4. Influence of feeding on the infant microbiome during the postnatal period
4.1. Human milk versus infant formula
The numerous benefits that breastfeeding provides both short-term and long-term for the child are well known. This is why the WHO recommends exclusively breastfeeding for the first 6 months of life, followed by supplemental breastfeeding up to 2 years as solid foods are introduced [58]. Breast milk provides protective measures against the risk of acquiring infectious diseases and developing atopic disorders through its immunological components including immunoglobulins, cytokines, growth factors and microbiologic factors. These components are especially important for the growth and development of the young infant's immune system [59].

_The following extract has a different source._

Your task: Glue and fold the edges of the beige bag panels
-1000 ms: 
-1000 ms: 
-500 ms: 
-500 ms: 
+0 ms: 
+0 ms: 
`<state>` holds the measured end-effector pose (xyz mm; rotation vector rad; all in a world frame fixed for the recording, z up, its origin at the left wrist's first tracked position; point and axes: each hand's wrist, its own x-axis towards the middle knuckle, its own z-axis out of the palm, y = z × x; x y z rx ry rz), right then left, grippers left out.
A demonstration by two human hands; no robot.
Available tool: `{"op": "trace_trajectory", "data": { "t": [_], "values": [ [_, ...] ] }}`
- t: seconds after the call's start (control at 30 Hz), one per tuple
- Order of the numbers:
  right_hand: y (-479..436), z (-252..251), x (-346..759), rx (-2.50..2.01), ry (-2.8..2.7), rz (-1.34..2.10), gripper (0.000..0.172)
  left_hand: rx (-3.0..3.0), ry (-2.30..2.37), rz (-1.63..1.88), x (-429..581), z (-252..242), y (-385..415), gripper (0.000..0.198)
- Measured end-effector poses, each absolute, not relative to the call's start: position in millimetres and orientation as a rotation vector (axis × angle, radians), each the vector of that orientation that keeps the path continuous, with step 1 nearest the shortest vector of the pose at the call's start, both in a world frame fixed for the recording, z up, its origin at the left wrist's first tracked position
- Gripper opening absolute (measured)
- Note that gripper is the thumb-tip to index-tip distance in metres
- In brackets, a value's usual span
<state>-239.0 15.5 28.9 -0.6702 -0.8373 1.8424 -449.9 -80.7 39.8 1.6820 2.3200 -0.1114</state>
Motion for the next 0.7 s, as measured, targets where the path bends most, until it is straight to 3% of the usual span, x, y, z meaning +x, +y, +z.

The composition of the milk is dynamic, changing throughout lactation to satisfy the needs of the infant at different stages of its development, especially during the first few weeks (table 1). The colostrum is the first milk produced after birth. It is a thick, yellow fluid, and while it lacks high nutritional value, it is rich in immunologic and growth factors [60]. Colostrum production begins mid-pregnancy and, at about 5 days postpartum, slowly transitions to traditional breast milk over a period of 2 weeks. By 4 weeks postpartum, the milk is considered fully mature with limited changes in composition throughout the remaining lactation period.
component | function |
---|---|
immunoglobulins | prevent pathogens from entering into systemic circulation |
cytokines | anti-inflammatory and immunosuppressive agents |
growth factors | modulate metabolic system development (digestive, nervous, etc.) |
lipids | participate in nervous system and gastrointestinal development |
proteins | nutrition, nutrient absorption, antimicrobial activity, gut and immune system development |
human milk oligosaccharides (HMOs) | prebiotics, anti-adhesive, antimicrobial and antibiofilm agents |
probiotics | consistent wave of commensal and symbiotic organisms |
Immunoglobulins (Ig) are important components that protect the neonatal gut against pathogenic bacteria. The immunoglobulins found in human milk include IgA, secretory IgA (SIgA), IgM, secretory IgM (SIgM) and IgG, with SIgA playing a central role in its defence against infectious disease [59]. While SIgA is present throughout all periods of breastfeeding, it is found in its highest concentrations in the colostrum [61]. SIgA works through binding to pathogens in the intestinal lumen, preventing their attachment to epithelial cells and mucosal regions [62,63].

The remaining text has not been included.